Unsatisfying Encounters with Academics of Renown, Episode 2: Noam Chomsky — 5 Comments

  1. Chomski has done more to retard the field linguistics than any other educator. It’s really sad how he continues toactively ignore evidence that his theory is wrong. Thanks for this remembrance David. We should get together someday to chat about brain science. I’ve been studying it for about a decade now.

  2. David,

    What a great idea: To collect remembrances of exceptionally bad (or good) meetings with Academics (or even celebrities) of renown. I have had a few such experiences. I don’t, at the moment, have sufficient time to expand them into the kind of detailed story you have written here, but Richard Hamming and Ted Hoff stand out as deviating the farthest below my expectations, with Steve Wozniak, Robert Jones, Joseph Weizenbaum, Bob Hope, and Colonel Tom Parker following not far behind.

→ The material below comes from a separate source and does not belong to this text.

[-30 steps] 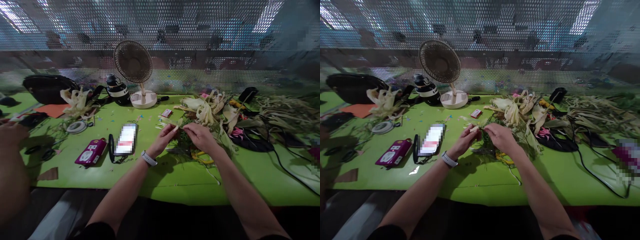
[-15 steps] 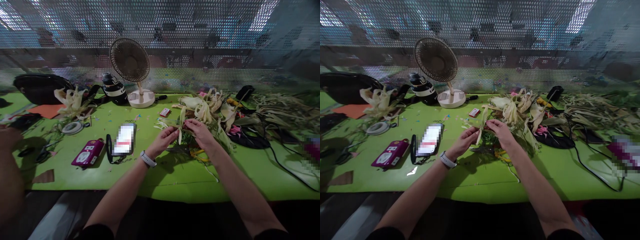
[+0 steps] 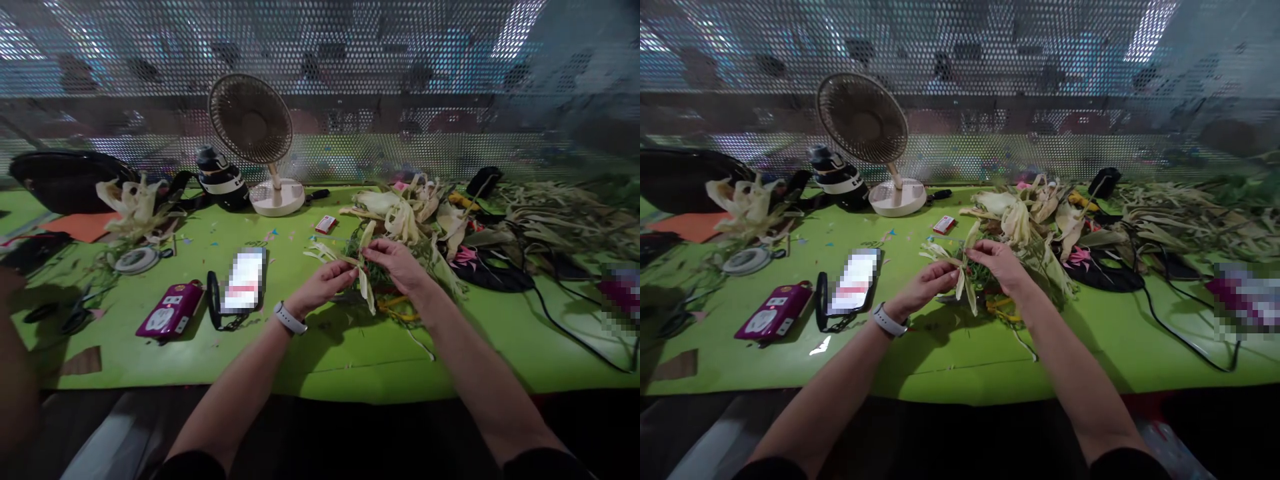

    On the plus side, P.A.M. Dirac, Seymour Cray, Paul Baran, Buzz Aldrin, Steve Jobs, Heinz von Foerster, Stewart Brand, Keith Henson, Heinrich Bohr, Theo Gray, Wolfgang Haken, Ted Nelson, Richard Dawkins, Ted Turner, Ricky Nelson, The Ramones, Todd Rundgren, Joe Walsh, Andy Johns (of the Glimmer Twins), Joe Esposito (“Elvis’s best friend”), and Kyle Gass all exceeded my expectations, usually both as gentlemen and scholars (for those to whom it applies, and, at least, constructive workers who weren’t afraid to get their hands dirty, for those who wouldn’t appreciate being labeled “scholars.”)


  3. DRW,

    Here’s something which I think does relate to your question:

    When I was working at RCA’s Sarnoff Labs in Princeton, one of the researchers from the original DECtalker neural research project presented a lecture. The “DECtalker” was an early voder peripheral made by DEC, and they had used it in a groundbreaking study of neural net programming. If memory serves, the pertinent neural net organisation (“architecture”) used a back-propagation algorithm to entrain 5 hidden layers of neurons. The training sequence was created by recording a few minutes of conversation between 2 second grade girls talking on the playground at school. The audio recording was transcribed to text, and the transcription was subsequently translated into a sequence of ASCII DECtalker commands (“phonemes”). The neural net was entrained by presenting the characters of the text sequentially simultaneous with presenting the target DECtalker ASCII representation of the corresponding phoneme desired in the translation. Again, if memory serves, the original transcript amounted to around 20 pages of double-spaced text. (It didn’t make any more sense than you would expect from 7-year olds.)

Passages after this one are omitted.